### Exercise details
Wherever "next" appears in a line of the listing, report that line.

-- Records shown follows --

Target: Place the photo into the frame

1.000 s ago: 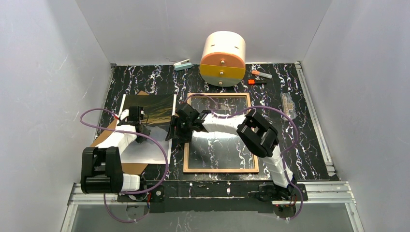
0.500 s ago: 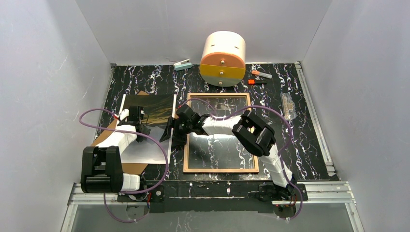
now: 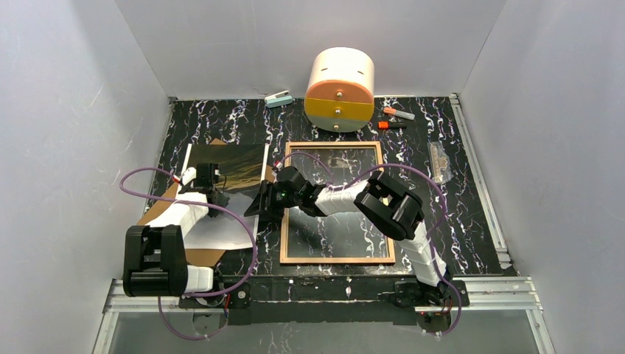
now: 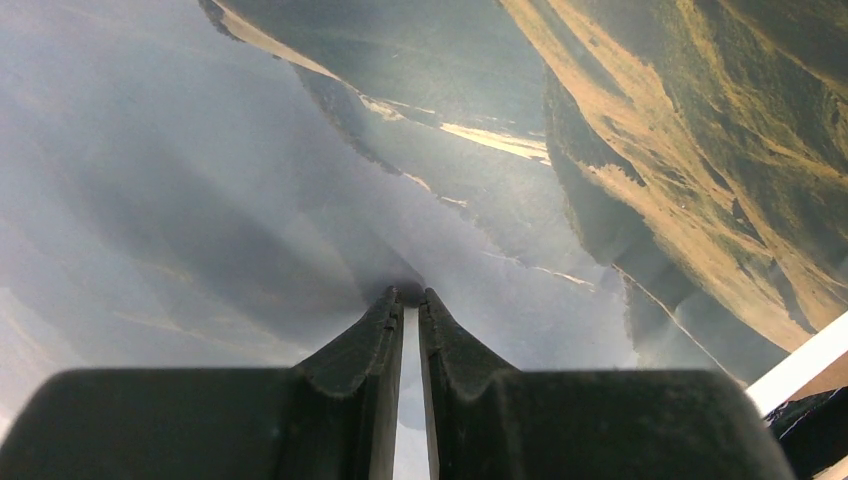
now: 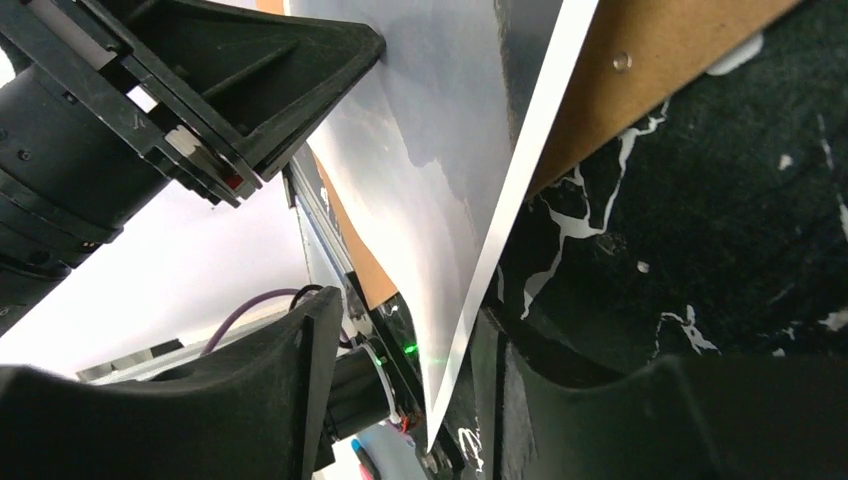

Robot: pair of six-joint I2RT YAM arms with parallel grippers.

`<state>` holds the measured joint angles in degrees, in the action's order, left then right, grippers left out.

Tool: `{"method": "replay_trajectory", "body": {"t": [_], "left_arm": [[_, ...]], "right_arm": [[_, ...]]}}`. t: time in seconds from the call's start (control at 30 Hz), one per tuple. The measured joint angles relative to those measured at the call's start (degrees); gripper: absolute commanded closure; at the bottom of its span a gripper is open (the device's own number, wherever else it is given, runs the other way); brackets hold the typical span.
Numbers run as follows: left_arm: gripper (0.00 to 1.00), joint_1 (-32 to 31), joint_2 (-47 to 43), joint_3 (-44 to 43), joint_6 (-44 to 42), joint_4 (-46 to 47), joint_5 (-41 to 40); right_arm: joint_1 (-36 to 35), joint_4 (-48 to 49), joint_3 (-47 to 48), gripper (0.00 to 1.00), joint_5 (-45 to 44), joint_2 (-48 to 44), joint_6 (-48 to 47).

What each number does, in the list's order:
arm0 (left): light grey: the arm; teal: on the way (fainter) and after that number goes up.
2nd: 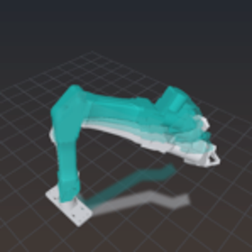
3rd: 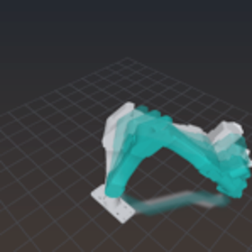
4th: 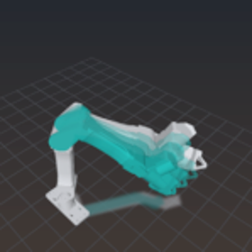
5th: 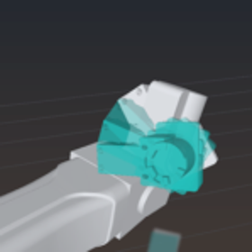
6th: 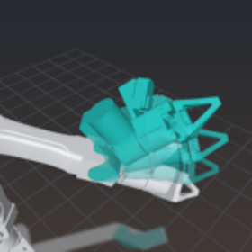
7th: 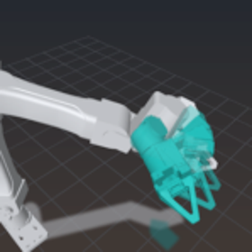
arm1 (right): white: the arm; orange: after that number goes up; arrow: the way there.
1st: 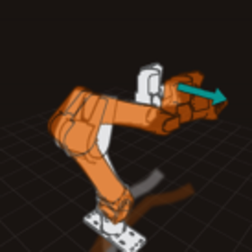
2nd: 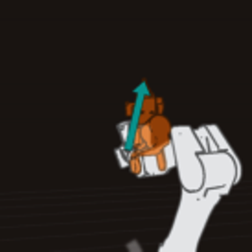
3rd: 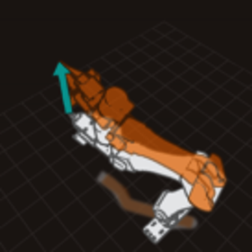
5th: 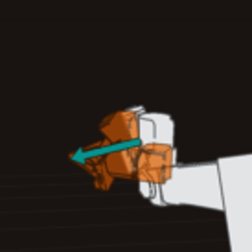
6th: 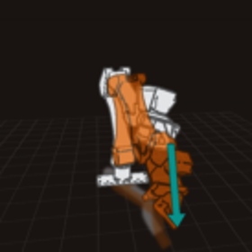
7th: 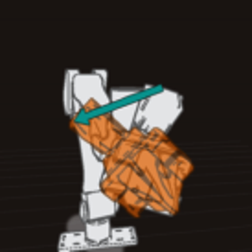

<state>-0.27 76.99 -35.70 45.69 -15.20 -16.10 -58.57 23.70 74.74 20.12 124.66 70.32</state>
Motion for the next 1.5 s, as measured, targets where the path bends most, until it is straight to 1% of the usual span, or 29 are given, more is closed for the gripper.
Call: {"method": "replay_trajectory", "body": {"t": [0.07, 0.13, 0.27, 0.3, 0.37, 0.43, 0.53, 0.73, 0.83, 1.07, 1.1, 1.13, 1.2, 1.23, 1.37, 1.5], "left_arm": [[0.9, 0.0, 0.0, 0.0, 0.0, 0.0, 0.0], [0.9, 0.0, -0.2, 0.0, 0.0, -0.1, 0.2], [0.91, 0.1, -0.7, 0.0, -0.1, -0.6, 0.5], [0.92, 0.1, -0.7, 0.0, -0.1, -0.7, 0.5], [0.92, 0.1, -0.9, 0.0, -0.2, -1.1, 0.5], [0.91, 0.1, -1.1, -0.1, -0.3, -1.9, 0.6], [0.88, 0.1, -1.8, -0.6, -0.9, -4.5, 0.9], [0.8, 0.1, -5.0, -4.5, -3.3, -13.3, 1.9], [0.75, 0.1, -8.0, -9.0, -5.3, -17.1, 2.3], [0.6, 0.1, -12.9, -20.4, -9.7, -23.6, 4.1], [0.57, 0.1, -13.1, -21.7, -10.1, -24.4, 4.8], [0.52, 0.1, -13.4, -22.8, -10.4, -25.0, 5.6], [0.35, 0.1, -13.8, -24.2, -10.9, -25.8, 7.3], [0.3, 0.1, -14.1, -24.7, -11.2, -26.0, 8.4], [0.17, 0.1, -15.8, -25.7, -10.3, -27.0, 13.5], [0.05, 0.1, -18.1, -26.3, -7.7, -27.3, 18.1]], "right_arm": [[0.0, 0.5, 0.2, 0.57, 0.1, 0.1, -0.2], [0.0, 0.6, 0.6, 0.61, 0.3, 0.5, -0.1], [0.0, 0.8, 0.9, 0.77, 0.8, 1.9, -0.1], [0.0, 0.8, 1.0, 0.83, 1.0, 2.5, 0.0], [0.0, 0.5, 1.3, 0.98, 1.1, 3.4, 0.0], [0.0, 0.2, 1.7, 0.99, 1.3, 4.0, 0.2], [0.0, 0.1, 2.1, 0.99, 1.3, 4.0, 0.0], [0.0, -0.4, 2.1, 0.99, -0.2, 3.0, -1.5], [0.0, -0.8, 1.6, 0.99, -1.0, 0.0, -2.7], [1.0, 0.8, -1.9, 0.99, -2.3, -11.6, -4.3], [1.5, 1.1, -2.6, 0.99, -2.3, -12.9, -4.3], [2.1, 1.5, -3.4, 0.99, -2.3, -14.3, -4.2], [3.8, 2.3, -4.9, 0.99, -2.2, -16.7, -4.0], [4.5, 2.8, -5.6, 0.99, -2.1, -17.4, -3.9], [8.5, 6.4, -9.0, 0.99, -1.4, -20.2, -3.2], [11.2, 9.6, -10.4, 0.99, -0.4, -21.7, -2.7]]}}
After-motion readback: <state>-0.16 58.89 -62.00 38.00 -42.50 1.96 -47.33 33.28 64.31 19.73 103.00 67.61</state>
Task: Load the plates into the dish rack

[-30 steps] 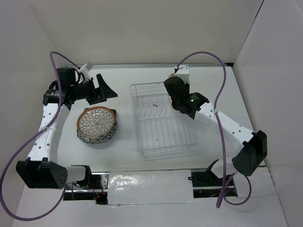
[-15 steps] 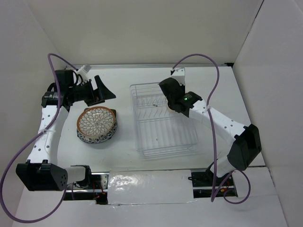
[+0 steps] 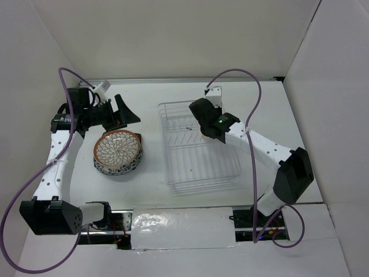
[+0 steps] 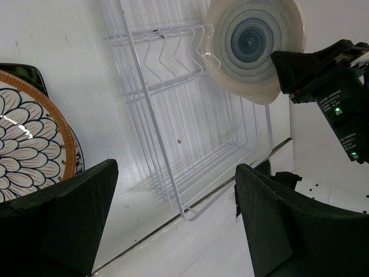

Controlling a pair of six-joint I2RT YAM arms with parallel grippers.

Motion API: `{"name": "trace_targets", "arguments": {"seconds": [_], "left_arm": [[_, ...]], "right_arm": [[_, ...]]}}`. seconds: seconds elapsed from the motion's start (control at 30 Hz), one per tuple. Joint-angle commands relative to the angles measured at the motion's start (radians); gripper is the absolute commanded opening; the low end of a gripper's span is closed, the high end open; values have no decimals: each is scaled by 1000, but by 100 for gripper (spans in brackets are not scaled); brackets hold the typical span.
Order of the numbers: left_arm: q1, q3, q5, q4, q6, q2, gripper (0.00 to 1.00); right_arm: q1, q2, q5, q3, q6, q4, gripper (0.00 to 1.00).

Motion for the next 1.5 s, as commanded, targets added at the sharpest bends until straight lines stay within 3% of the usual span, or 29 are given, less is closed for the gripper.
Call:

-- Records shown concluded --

### Output for this task
Motion for the next 1.5 s, as measured, targets where the path bends most, until it is straight to 1% of the usual span, or 29 are given, more is closed for the gripper.
Motion for the next 1.5 s, as commanded, targets added at the sharpest bends until straight lines stay within 3% of the usual span, or 29 are given, less is closed for the gripper.

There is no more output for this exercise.